![]() |
Anggota Komisi I DPR RI, Syamsu Rizal atau akrab disapa Deng Ical, menilai judi online (judol) harus segera ditetapkan sebagai darurat nasional. |
UJARAN.CO.ID, JAKARTA – Anggota Komisi I DPR RI, Syamsu Rizal atau akrab disapa Deng Ical, menilai judi online (judol) harus segera ditetapkan sebagai darurat nasional. Hal ini menyusul kasus tragis di Tangerang Selatan, di mana satu keluarga ditemukan tewas diduga akibat terlilit judi online dan pinjaman online.
“Implikasi dari adanya judi online ini luar biasa dan termasuk kategori extra ordinary crime,” ujarnya.
Syamsu Rizal, yang akrab disapa Deng Ical, menegaskan bahwa judol tidak hanya berdampak sosial tetapi juga ekonomi. Berdasarkan data Pusat Pelaporan dan Analisis Transaksi Keuangan (PPATK), lebih dari Rp1 triliunuang hasil judi online mengalir ke luar negeri.
“Bayangkan saja, setengah mati kita ajak investor masuk menanam modal, sementara uang kita yang lain dibawa kabur,” ujarnya.
Ia menyoroti ketidakseimbangan kebijakan ekonomi, di mana pemerintah berupaya membatasi perjalanan luar negeri guna menekan devisa keluar, tetapi di sisi lain dana besar terus mengalir ke bandar judi online internasional.
“Kita lupa kalau ada yang mesti dijaga supaya uang tidak tergerus keluar,” ujarnya.
Deng Ical meminta agar penanganan judi online tidak dilakukan secara parsial. Menurutnya, semua pihak harus terlibat dalam pemberantasan judol, termasuk perguruan tinggi, alim ulama, hingga aparat Tentara Nasional Indonesia (TNI) karena judol mengancam ketahanan nasional.
“Presiden sudah harus bikin aturan ini dalam keadaan darurat nasional,” ujarnya.
Lebih lanjut, ia mengungkapkan bahwa 40 juta masyarakat Indonesia telah terdampak judi online, dengan 8 juta orang aktif sebagai pemain. Mirisnya, sebagian besar dari mereka adalah generasi usia produktif.

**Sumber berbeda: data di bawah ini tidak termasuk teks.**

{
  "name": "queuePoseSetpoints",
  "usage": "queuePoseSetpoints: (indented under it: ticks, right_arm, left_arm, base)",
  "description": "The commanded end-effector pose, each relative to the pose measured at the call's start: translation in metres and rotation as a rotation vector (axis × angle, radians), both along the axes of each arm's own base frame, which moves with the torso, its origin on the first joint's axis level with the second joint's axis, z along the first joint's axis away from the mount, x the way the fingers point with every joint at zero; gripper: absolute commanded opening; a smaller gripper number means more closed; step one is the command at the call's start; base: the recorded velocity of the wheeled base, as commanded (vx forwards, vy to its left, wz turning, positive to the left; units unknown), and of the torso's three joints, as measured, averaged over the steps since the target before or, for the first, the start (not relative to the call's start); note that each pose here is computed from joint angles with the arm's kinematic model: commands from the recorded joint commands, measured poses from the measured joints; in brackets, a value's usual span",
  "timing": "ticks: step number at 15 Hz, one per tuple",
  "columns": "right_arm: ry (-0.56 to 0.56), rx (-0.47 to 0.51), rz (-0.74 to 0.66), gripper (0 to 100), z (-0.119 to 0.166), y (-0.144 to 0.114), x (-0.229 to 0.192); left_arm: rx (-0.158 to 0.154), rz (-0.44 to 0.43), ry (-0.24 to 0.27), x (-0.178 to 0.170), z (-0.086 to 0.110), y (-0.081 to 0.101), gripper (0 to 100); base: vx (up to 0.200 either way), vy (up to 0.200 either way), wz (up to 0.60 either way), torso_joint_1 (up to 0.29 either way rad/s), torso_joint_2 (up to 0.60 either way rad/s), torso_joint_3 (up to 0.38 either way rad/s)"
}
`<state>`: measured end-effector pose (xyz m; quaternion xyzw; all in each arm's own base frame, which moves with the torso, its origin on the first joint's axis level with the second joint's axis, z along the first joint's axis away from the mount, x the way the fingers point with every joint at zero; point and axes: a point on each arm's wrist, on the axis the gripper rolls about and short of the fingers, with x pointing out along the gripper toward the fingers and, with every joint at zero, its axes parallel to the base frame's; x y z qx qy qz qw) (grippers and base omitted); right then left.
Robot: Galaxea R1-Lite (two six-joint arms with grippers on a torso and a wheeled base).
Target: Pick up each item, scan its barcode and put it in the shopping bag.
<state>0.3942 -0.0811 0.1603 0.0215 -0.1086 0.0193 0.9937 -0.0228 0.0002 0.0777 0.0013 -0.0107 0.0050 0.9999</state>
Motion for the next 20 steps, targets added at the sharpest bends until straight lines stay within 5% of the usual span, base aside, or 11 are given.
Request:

“Mereka tidak melakukan kegiatan yang produktif, tetapi malah terjebak permainan judol yang menyesatkan,” ujarnya.
Deng Ical menyoroti dampak panjang dari judi online terhadap sumber daya manusia (SDM) Indonesia. Jika dibiarkan, hal ini bisa menghambat pencapaian Indonesia Emas 2045, di mana Indonesia diharapkan menjadi negara maju.
“Jangan-jangan karena judol, kita malah tidak dapat Indonesia Emas 2045,” ujarnya.
Ia juga menekankan peran orang tua dan sekolah dalam mencegah anak-anak terpapar judi online. Orang tua harus memberikan pemahaman tentang bahaya judol, serta membatasi penggunaan gadget dan media sosial.
“Harus ada pembatasan penggunaan media sosial pada anak, dan unsur pendidikan serta keluarga harus terlibat untuk mencegah mereka terjerumus ke judol,” ujarnya.
Permasalahan judi online, menurutnya, bukan sekadar isu ekonomi atau kriminalitas, tetapi juga melibatkan akses internet dan jaringan lintas negara.
“Judol harus dilihat sebagai upaya negara melindungi generasi Indonesia emas. Jangan pandang masalah ini sebagai masalah ekonomi atau kriminalitas semata,” ujarnya.